Black Lives Matter ‘Victim’ Looks to Cash In After Airline Incident Gets Out of Control
Millions trust their lives every day to pilots, flight attendants, and baggage handlers who are counted on to do their job and do it right, complying with the rules set forth by federal regulation.
These professionals are relied upon so heavily that most people feel comfortable ignoring the review of procedures flight attendants are obligated to present before every takeoff, settling into our seats and adjusting the window shade instead – anything rather than being instructed on how to unbuckle a seatbelt.
For some grievance hunters, however, who go through life vigilantly surveying their surroundings for a whiff of affront to confirm their sense of victimhood, even a flight attendant obeying federal aviation regulations is cause not only for complaint, but a lawsuit.
Who knows a lawyer? Specifically one that is well versed in racism/discrimination. American Airlines bout to cash this Black girl out.
— Imani Cezanne (@imanicezanne) March 25, 2016
Commercial flight is governed by the rules of the Federal Aviation Administration in Chapter 14 of the Code of Federal Regulations (CFR), with Section 585 specifically laying out the requirements for passengers seated in emergency exit rows, prohibiting those who “would be unable to perform the tasks necessary to assist evacuation, because of physical infirmity, age, vision or hearing impairment, or the inability to read and understand instructions printed on the door or oral instructions of the crew.”

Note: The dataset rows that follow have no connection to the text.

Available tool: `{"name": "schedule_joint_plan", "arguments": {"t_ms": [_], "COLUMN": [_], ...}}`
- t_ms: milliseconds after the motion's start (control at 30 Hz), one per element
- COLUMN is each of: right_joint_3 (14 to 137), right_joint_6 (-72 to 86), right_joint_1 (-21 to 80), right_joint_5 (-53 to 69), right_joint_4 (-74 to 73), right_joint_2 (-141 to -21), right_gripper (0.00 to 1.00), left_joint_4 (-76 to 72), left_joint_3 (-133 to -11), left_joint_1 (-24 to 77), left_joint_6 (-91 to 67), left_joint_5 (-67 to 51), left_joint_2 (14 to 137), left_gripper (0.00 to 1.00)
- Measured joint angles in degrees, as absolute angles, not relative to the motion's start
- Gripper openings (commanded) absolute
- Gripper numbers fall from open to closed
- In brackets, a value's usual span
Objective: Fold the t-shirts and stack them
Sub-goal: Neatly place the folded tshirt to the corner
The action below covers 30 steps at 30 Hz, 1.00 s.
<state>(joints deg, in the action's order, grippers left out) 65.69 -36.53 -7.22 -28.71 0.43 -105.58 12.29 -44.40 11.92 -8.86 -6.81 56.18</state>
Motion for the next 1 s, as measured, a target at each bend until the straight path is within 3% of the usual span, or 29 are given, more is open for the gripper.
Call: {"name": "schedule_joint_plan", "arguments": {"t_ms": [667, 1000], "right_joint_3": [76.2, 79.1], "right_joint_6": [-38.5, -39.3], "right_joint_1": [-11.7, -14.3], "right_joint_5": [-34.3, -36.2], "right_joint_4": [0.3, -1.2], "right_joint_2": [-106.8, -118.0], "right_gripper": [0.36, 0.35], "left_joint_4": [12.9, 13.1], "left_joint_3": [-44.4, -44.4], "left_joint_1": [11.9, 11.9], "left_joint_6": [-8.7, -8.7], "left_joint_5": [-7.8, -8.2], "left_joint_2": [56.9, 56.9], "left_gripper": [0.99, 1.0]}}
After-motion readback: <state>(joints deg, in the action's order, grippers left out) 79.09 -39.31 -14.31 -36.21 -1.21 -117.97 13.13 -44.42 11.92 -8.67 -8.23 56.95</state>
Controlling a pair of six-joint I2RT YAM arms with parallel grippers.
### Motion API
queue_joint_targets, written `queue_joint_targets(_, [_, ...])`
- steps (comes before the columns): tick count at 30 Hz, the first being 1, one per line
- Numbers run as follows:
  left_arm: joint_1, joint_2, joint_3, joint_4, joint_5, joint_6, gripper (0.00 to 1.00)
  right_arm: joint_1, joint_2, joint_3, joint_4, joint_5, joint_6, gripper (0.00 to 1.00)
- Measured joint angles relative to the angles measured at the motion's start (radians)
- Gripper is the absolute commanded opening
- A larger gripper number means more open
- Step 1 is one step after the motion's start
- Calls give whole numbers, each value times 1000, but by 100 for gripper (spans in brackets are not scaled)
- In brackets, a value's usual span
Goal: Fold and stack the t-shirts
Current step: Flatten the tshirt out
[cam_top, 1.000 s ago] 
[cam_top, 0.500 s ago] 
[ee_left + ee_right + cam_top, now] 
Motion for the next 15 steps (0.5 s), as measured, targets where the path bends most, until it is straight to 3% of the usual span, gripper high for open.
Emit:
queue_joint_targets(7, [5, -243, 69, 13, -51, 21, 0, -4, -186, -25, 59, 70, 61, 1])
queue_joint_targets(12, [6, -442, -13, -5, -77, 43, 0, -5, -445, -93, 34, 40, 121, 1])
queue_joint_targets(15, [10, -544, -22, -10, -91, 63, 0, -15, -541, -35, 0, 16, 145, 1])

But when a flight attendant replaced a non-English speaking couple with another who spoke English in compliance with the FAA rule, a Black Lives Matter activist onboard was, not surprisingly, offended, even though neither couple involved objected.
Imani Cezanne, a BLM “community organizer” determined the couple, “looked frustrated and upset because they physically had to get up … I felt it was necessary for me to say something.”
Cezanne apparently recognized an opportunity for personal gain and began a Twitter thread to her friends, asking:
“Who knows a lawyer? Specifically one that is well versed in racism/discrimination. American Airlines bout to cash this Black girl out.”
After she was removed from the plane for becoming “unruly,” according to an airline spokesman, she tweeted she’d been singled out for, “Flying While Black,” a statement on par with another BLM fiction, “Hands Up, Don’t Shoot,” which also had no basis in fact.